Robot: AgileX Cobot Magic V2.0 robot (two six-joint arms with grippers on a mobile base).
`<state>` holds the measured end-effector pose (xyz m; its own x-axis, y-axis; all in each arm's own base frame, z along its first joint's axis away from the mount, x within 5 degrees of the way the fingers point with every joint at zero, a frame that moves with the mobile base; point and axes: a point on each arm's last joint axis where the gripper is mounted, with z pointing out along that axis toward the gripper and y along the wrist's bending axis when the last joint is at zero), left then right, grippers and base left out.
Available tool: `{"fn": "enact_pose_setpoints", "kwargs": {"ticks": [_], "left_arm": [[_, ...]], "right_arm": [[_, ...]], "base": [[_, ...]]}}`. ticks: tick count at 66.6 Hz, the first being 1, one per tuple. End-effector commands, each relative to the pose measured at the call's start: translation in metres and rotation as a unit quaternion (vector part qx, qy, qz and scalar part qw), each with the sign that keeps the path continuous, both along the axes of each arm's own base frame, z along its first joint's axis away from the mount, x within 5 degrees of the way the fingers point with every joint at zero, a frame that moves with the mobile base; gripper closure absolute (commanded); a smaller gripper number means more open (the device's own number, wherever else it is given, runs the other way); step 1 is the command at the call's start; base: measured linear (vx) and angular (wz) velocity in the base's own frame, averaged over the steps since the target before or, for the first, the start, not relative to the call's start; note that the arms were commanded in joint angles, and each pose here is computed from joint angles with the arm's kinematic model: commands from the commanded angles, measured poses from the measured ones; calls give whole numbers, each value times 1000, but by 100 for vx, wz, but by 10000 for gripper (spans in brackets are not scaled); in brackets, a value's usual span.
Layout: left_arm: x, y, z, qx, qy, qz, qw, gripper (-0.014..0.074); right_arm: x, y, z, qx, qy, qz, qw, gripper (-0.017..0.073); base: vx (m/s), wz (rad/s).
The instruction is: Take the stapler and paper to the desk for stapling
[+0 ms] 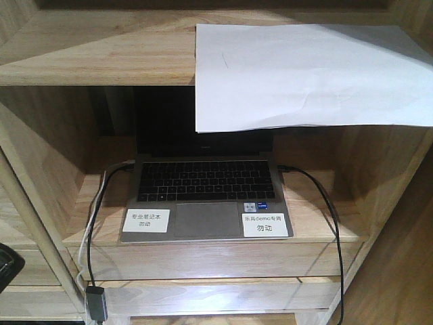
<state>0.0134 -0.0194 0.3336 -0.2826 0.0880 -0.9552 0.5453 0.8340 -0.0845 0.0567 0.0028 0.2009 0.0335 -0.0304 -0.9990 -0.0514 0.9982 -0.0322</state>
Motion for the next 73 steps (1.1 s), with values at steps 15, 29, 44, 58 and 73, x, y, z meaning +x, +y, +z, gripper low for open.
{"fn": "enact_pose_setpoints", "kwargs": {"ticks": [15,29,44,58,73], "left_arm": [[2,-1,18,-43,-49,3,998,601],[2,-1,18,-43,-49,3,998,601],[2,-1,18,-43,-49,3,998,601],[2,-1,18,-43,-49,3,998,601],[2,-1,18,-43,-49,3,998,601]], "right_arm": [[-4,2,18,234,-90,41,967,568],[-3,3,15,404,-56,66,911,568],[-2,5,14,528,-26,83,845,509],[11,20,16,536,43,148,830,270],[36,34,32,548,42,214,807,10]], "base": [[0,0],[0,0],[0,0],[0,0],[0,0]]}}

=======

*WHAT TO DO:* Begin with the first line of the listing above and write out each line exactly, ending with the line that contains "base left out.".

*SOLUTION FOR THIS TASK:*
Robot: AgileX Cobot Magic V2.0 robot (two six-joint arms with grippers on a mobile base).
`<state>` holds the measured end-effector pose (xyz m; its own x-axis, y-axis; all in each arm's own base frame, z along its first joint's axis away from the mount, x within 5 degrees of the way the fingers point with every joint at zero, a frame that moves with the mobile base; point and axes: a point on each arm's last joint axis where the gripper is mounted, with z pointing out along that axis toward the gripper and y along the wrist's bending axis when the last joint is at zero), left then right, grippers and base left out.

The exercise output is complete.